Le printemps 2027 marque la fin prochaine du dispositif actuel de cumul emploi-retraite. Le gouvernement entend inciter les Français à travailler plus longtemps, mais les règles qui entreront en vigueur en janvier vont réduire drastiquement les gains pour ceux qui choisissent de poursuivre une activité tout en percevant leur retraite.
Aujourd’hui, un retraité percevant 2 000 euros de pension et gagnant 400 euros en travaillant obtient un revenu mensuel total de 2 400 euros. À partir de janvier 2027, chaque euro gagné sera déduit de la pension : dans le même exemple, la pension serait réduite de 400 euros, pour un total inchangé de 2 000 euros. Le cumul emploi-retraite perd ainsi son principal attrait, celui de compléter la pension par un revenu supplémentaire.
Un objectif clair mais contesté
L’objectif officiel du gouvernement est d’encourager les seniors à prolonger leur carrière, notamment entre 64 et 67 ans. Les nouveaux seuils de revenus limiteront toutefois fortement les gains pour cette tranche d’âge. Seuls les retraités de plus de 67 ans conserveront la possibilité de cumuler revenus et pension sans restriction. Selon les prévisions, cette réforme devrait permettre à l’État de réaliser près de deux milliards d’euros d’économies d’ici 2030.
Pour autant, les DRH et responsables d’entreprise restent sceptiques. Selon eux, la plupart des salariés liquideront leur retraite dès qu’ils atteindront le taux plein et quitteront définitivement le marché du travail. Or, ces seniors disponibles de façon flexible jouent aujourd’hui un rôle clé dans la transmission des compétences et la formation des jeunes générations. Le cumul emploi-retraite répond actuellement parfaitement à ces besoins.
Le cumul emploi-retraite largement utilisé et bénéfique pour l’économie
Plus de 700 000 retraités bénéficient aujourd’hui du cumul emploi-retraite.

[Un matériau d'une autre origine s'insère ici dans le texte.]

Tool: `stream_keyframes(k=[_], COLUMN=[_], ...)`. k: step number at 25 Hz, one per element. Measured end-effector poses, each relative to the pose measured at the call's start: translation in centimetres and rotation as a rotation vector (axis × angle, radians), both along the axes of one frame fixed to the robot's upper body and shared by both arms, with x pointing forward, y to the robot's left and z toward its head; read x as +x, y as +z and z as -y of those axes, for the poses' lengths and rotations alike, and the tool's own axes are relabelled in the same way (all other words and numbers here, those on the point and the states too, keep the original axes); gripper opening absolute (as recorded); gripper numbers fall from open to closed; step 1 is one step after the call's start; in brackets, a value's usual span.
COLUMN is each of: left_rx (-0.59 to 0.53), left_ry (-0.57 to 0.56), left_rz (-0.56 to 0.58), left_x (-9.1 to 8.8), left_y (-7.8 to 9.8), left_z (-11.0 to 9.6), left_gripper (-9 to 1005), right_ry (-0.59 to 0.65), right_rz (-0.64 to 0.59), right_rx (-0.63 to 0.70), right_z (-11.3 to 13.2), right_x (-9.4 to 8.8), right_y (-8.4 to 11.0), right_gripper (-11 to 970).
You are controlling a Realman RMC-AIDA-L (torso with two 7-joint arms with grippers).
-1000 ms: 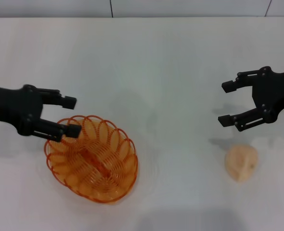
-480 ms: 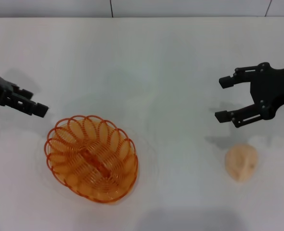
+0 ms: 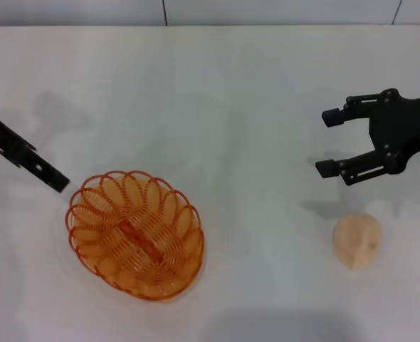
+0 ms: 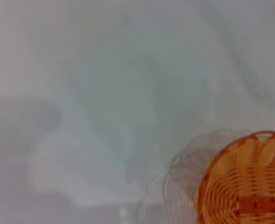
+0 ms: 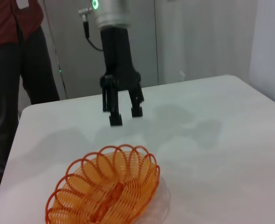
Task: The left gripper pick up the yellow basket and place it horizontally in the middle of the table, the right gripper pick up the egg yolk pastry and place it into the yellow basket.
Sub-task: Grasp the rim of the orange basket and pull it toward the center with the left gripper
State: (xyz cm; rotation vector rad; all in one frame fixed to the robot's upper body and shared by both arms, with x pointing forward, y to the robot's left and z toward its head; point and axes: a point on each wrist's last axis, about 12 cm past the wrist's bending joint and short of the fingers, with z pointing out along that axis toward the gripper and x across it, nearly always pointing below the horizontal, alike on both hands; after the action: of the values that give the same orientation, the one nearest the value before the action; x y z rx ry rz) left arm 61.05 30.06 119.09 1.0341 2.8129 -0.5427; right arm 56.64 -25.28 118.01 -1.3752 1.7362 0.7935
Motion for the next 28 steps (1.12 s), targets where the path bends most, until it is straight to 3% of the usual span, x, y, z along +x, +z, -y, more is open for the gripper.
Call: stream_keyframes(k=[10,28], left_rx=[0.11,0.091], left_ry=[-0.049,-0.049], left_rz=[0.0,0.001], left_x=[0.7,0.6], left_y=[-2.0,-3.8], left_z=[3.2,6.0], left_gripper=[890,880], right_ry=[-0.001,-0.001], right_rz=[0.002,0.0], right_rx=[0.015,0.015], right_z=[0.0,0.1], right_x=[-0.1,-0.2], right_y=[0.0,-0.1], right_gripper=[872,871])
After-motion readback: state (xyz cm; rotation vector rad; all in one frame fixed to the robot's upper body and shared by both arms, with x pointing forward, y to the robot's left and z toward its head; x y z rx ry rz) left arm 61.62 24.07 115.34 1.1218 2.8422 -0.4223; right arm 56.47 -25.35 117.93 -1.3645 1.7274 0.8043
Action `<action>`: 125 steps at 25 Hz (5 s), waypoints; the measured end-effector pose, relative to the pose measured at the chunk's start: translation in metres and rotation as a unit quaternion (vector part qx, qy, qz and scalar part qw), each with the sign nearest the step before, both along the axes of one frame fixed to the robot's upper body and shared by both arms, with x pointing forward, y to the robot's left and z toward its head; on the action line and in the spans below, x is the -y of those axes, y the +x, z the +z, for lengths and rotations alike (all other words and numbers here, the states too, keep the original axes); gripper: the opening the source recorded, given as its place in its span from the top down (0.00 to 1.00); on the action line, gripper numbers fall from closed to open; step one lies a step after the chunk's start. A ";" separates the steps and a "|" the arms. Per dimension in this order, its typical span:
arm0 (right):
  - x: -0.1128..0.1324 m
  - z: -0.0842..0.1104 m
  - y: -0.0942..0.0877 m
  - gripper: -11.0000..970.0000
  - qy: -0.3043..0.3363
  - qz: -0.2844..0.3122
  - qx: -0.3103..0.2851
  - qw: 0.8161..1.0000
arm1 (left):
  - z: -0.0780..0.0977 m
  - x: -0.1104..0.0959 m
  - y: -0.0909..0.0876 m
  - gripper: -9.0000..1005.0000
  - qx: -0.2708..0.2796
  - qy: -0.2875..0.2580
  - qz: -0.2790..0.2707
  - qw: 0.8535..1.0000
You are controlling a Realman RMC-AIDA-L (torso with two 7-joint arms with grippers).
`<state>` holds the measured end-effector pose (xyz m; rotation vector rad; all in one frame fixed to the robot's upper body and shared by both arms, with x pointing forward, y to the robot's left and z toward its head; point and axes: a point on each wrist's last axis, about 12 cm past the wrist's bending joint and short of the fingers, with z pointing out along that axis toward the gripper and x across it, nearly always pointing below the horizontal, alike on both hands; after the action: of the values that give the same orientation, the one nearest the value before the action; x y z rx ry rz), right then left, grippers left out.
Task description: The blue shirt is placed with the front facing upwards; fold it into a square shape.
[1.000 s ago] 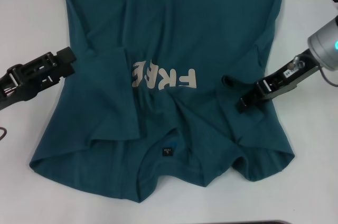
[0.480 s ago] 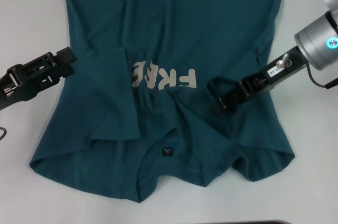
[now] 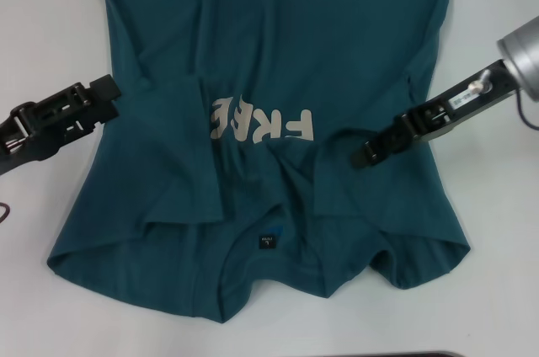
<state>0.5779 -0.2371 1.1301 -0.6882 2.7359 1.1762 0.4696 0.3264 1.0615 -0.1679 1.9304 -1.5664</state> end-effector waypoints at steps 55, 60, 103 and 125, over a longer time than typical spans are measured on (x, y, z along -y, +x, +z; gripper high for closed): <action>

Outre l’avantage personnel, cette activité génère également des revenus pour l’État, entre cotisations sociales et impôts, qui s’élèvent à plus de 3,5 milliards d’euros par an selon Maximis Retraite. Par ailleurs, ces retraités consomment et dépensent, soutenant l’économie locale.
La réforme pourrait donc réduire non seulement le pouvoir d’achat des seniors, mais aussi ces recettes fiscales et la dynamique économique associée. Si l’État réalise deux milliards d’euros d’économies sur les pensions, il risque d’en perdre davantage sur les revenus liés au cumul emploi-retraite et sur les retombées économiques indirectes.
Une réforme contestée et à double tranchant
Si le gouvernement a légitimement intérêt à limiter les abus et à rationaliser les finances publiques, le calcul pourrait se révéler perdant. Les retraités qui travaillaient pour compléter leurs fins de mois auront désormais moins de motivation à rester actifs, et le marché perdra une partie de cette main-d’œuvre expérimentée. Le pari de prolonger les carrières pourrait donc être en partie compromis par la réforme, souligne Franceinfo.